It’s one of the lesser known food banks in Saanich, and the region, probably because it’s still so new.
And only one year in, the Tuesday night neighbourhood market at Gateway Baptist Church in Broadmead has been so successful, it’s spawning another initiative, the idea of affordable community day care. In particular, the day care would benefit those who’d benefit from it most.
“If food security is an issue, then day care is too,” said pastor Aaron Dyck. “It’s a critical need in that family’s life, we’re hearing it over and over… day care can be a critical piece of moving into a place where food security is less of an issue.
“With day care, that parent can now work, that parent can now go to school, and that parent can now have time to generate resources.”

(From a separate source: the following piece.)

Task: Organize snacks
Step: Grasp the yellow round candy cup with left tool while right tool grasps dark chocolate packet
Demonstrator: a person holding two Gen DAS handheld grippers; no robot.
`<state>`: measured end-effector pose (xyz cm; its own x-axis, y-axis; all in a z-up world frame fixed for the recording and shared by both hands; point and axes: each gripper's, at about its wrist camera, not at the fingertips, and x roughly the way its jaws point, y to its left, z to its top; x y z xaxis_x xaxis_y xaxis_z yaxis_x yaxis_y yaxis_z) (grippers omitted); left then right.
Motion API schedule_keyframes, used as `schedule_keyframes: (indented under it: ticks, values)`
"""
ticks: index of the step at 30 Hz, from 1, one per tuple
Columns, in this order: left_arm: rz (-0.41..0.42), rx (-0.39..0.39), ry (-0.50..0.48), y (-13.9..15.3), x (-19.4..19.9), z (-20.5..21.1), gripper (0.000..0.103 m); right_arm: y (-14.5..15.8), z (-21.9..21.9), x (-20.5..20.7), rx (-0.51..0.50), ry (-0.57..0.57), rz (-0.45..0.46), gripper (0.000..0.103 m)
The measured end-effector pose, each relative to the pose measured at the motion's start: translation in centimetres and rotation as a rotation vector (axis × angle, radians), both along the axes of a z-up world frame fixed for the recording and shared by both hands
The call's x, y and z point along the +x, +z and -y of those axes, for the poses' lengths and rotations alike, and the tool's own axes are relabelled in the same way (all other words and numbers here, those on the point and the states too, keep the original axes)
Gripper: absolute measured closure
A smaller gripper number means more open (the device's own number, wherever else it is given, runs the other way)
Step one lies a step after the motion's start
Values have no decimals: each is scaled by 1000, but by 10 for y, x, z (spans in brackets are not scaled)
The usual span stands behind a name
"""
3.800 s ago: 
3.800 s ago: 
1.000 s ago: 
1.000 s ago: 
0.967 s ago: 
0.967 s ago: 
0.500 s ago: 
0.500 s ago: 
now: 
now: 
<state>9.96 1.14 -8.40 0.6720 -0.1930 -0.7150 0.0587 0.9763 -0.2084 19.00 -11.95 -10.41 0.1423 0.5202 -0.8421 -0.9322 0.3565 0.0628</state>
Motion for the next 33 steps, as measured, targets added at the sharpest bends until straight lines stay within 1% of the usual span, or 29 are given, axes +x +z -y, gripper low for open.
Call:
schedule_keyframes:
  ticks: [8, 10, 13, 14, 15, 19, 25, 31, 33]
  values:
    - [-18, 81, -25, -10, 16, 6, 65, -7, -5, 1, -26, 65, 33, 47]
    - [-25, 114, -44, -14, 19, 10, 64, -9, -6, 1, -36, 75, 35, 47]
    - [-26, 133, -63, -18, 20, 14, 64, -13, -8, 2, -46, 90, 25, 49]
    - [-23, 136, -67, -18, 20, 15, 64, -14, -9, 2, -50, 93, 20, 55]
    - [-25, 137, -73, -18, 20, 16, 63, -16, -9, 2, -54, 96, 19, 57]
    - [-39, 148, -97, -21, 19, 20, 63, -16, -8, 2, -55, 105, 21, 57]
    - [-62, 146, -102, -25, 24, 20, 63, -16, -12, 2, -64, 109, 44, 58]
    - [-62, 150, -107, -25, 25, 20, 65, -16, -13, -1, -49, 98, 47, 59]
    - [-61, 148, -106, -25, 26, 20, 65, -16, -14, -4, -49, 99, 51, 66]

As Dyck pointed out, you hear about a day care closing somewhere in B.C. every week. And at the same time, the provincial government is working to increase day care spots. Day care at Gateway is still a couple of years away but the need is so dire, the group is already receiving calls, though there’s no wait list yet.
“The needs are going up,” he said.
Gateway is in the finishing stages of a $750,000 renovation that includes washrooms and classrooms as well as increased accessibility. It was a combination of having a multi-use facility ready on the main floor, and knowing there was a need for more food, Dyck said.
“Credit goes to Living Edge, a fairly new party working to address food security, and basically everyone is teaming up,” he said.
Gateway’s neighbourhood market – which offers fresh produce and bread, and other staples – exists thanks to the Mustard Seed’s new Food Rescue program and its 13,500 square-foot Food Security Distribution Centre on the border of Esquimalt and Vic West.
“We’re starting to dream about what it would look like to run a day care here, whose purpose was the same as [the neighbourhood market], to meet a critical need that people have and be part of filling that gap of essential services,” Dyck said. “It’s a game changer.”
The challenge, he admits, will be making it affordable to those who need it.
“We’ll pay the most competitive wage we can. We want to make stories happen, make miracles happen, for those who can dream, ‘if I only had day care, I could accomplish this, or that.’
“To us, miracles are the space between what you can do and what you need.”